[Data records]
.....

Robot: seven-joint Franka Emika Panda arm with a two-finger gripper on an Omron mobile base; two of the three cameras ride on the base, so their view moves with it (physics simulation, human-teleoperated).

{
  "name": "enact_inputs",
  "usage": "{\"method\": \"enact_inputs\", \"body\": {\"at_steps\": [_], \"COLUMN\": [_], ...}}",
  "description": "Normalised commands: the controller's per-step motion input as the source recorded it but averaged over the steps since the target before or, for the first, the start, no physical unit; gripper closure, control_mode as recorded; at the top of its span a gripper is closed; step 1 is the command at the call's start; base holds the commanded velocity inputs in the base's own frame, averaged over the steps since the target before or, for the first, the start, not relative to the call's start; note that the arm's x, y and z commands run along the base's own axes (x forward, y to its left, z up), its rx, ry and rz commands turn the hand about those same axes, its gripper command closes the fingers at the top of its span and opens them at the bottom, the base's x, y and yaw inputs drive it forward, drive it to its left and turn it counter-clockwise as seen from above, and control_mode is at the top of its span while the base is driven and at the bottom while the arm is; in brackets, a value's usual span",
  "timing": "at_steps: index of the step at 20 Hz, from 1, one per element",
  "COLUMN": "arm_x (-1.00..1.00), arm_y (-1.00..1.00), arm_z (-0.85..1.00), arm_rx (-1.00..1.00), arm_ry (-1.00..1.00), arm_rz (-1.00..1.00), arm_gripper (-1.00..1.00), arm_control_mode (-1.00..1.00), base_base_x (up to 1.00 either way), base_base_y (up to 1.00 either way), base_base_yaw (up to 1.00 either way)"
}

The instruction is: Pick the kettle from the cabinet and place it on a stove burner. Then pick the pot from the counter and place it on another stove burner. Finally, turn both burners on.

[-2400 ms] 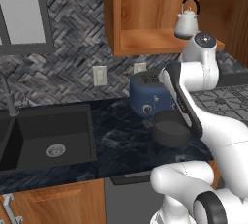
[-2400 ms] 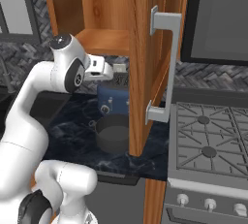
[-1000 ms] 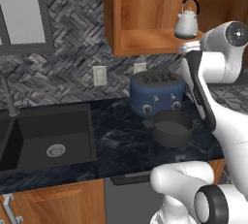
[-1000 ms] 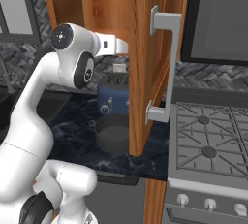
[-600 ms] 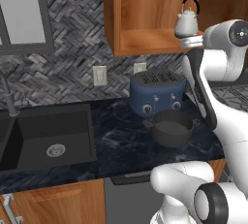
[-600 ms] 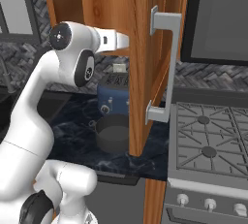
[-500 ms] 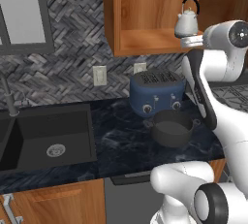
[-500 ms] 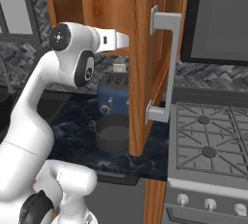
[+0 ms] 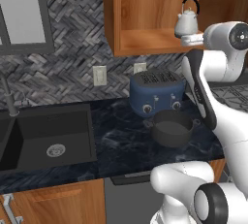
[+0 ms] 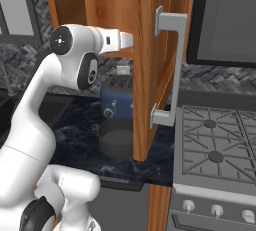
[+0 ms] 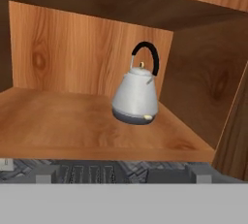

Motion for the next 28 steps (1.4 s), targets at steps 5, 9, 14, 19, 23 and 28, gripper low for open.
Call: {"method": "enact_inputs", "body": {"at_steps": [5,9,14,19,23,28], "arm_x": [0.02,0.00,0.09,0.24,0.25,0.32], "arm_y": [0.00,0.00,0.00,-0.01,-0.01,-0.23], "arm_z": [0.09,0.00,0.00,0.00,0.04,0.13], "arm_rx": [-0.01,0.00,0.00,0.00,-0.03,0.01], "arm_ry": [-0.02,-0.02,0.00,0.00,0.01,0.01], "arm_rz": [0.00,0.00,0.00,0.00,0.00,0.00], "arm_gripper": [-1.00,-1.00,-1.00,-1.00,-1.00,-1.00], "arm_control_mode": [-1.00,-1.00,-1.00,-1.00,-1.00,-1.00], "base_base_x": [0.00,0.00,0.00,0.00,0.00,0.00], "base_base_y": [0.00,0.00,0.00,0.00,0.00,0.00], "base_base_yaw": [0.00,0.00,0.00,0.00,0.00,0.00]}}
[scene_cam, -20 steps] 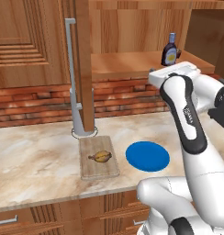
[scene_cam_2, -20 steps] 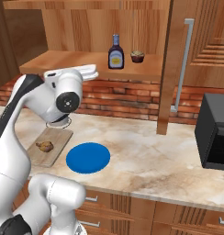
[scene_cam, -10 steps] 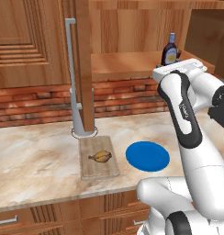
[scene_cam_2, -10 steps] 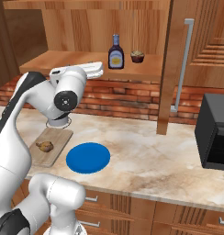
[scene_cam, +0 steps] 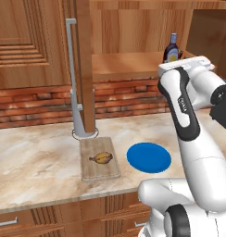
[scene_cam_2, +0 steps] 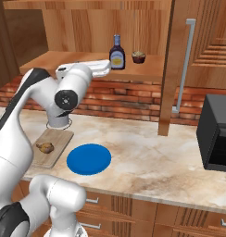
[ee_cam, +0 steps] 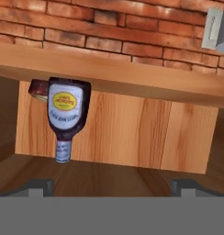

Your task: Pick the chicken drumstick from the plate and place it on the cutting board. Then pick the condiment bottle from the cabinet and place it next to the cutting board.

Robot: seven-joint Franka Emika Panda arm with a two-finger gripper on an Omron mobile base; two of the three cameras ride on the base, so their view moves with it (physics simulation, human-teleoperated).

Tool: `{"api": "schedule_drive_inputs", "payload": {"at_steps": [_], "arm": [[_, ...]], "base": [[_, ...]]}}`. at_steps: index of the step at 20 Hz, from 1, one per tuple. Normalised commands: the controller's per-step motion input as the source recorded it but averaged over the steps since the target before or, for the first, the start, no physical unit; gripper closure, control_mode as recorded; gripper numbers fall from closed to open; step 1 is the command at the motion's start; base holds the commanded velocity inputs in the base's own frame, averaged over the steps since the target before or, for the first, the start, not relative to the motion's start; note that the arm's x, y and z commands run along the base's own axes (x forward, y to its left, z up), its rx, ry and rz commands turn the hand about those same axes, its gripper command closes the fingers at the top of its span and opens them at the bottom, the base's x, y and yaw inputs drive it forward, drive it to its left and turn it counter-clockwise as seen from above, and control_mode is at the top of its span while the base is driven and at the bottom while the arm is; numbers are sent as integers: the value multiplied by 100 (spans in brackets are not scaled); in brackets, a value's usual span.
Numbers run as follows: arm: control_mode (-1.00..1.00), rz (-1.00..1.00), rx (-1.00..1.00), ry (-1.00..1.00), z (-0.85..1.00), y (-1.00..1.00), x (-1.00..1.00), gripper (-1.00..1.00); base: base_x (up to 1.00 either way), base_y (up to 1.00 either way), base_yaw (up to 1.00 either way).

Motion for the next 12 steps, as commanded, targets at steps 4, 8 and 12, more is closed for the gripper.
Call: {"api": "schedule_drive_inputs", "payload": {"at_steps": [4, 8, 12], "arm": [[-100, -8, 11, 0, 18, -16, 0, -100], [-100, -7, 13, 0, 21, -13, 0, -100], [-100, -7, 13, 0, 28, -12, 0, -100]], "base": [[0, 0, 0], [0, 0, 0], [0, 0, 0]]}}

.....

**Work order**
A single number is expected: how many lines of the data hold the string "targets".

**Answer**
2